We’re weathering the same storm, but our boats are very different. For some it’s a bamboo raft, for others a 200-foot schooner. I’ve thought a lot about home lately, and how one’s physical space has influenced their experience and digestion of the last six months. I’ve thought about my sister-in-law and her husband in a small condominium in downtown Toronto with two pre-schoolers and no green space. I’ve thought about the families we know with heaps of land and lake views up north. I’ve thought about multigenerational families living in tiny apartments in San Paolo. I’ve thought about front line workers living in hotel rooms. I’ve thought about Elton John in his Los Angeles mansion. I’ve also thought about the happy times I’ve spent in a tent, and how the only home that really matters is the skin we’re in.

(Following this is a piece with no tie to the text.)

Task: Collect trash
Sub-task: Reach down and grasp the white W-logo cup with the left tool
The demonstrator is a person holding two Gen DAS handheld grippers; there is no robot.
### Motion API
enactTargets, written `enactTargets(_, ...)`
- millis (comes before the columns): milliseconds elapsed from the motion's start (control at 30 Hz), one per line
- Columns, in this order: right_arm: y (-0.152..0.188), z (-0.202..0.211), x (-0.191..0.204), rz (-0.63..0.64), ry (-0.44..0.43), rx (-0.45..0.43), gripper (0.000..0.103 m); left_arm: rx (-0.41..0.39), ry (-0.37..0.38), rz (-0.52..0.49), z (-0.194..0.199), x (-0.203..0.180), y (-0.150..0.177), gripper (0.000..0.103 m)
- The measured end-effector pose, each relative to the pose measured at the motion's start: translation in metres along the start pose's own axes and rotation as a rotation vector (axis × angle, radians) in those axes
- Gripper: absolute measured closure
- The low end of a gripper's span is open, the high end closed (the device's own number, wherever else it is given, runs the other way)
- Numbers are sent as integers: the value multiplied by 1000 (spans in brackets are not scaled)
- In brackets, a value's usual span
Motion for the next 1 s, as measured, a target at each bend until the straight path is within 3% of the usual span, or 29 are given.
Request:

It’s like Blake Edwards said in Vanity Fair‘s Proust Questionnaire when asked where he would most like to live. “Comfortably in myself.” This morning, a local florist whose work I know and admire posted a lovely image of her country cabin accompanied by this caption. “For the past six months, I’ve lived north and in the city. What I’ve come to learn, is that there’s no hierarchy in the different environments. Only the circumference of my own being. The circle I draw around my energy. The nest of my own thoughts. The others that I invite in. The common denominator of sustenance. The nomenclature between loved ones.”